Is-Ought Fallacy
“Teens are always on their phones, so schools should allow phones in class.”
You commit the is–ought fallacy when you jump from a description of how things are to a rule about how things should be without giving a reason to connect the two. David Hume introduced this problem in 1739 in A Treatise of Human Nature.
It’s not a fallacy if you give reasons for making that step from is to ought. For example: “Teens use phones a lot. When rules ignore common behavior, compliance drops and teaching time is wasted. To protect learning, we should allow short phone breaks.” This is not a fallacy because a goal (protecting learning) and a mechanism (better compliance) link the fact to the recommendation.
This confusion also appears when people treat forecasts as endorsements. I once heard a story about a man whose partner got mad at him when he predicted that a certain politician (whom she didn’t like) would win the election.

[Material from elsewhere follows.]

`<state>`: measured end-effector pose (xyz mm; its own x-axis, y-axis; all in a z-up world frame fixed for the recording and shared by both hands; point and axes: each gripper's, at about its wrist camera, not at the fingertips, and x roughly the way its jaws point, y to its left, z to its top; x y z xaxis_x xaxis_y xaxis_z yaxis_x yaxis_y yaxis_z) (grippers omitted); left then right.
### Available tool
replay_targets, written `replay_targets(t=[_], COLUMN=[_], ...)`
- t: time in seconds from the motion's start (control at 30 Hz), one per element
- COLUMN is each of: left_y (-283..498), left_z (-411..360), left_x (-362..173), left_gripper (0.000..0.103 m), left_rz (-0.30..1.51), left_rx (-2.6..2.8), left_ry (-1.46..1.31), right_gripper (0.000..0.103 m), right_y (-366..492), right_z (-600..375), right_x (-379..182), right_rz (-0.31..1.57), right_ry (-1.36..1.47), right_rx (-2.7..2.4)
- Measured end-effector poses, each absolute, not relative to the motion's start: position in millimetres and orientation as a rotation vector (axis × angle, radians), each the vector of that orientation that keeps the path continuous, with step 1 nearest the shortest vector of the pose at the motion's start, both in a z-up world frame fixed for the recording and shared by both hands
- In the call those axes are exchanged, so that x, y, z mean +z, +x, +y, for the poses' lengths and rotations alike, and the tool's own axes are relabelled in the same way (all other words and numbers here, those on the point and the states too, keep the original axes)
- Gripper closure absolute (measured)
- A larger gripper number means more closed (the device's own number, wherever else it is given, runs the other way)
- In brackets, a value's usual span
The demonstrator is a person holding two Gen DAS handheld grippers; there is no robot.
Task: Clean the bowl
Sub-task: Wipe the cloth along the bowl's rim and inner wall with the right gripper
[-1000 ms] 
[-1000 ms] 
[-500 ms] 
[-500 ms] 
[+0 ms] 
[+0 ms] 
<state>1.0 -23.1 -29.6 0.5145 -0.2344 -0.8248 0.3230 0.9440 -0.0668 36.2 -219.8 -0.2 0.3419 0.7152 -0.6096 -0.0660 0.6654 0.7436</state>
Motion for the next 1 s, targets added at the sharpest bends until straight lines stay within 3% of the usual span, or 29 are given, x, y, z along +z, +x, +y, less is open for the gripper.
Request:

She mistakenly thought he’d committed the is–ought fallacy: he made a descriptive statement about how he thought things would be, and she took it as a prescriptive statement about how he thought things should be. “He is likely to win” does not mean “He deserves to win,” so his statement wasn’t necessarily one of support for the politician.
A similar error is the ought–is fallacy: assuming that because something should be true, it is true. For example: “People should read full articles before sharing, so misinformation isn’t a big problem.”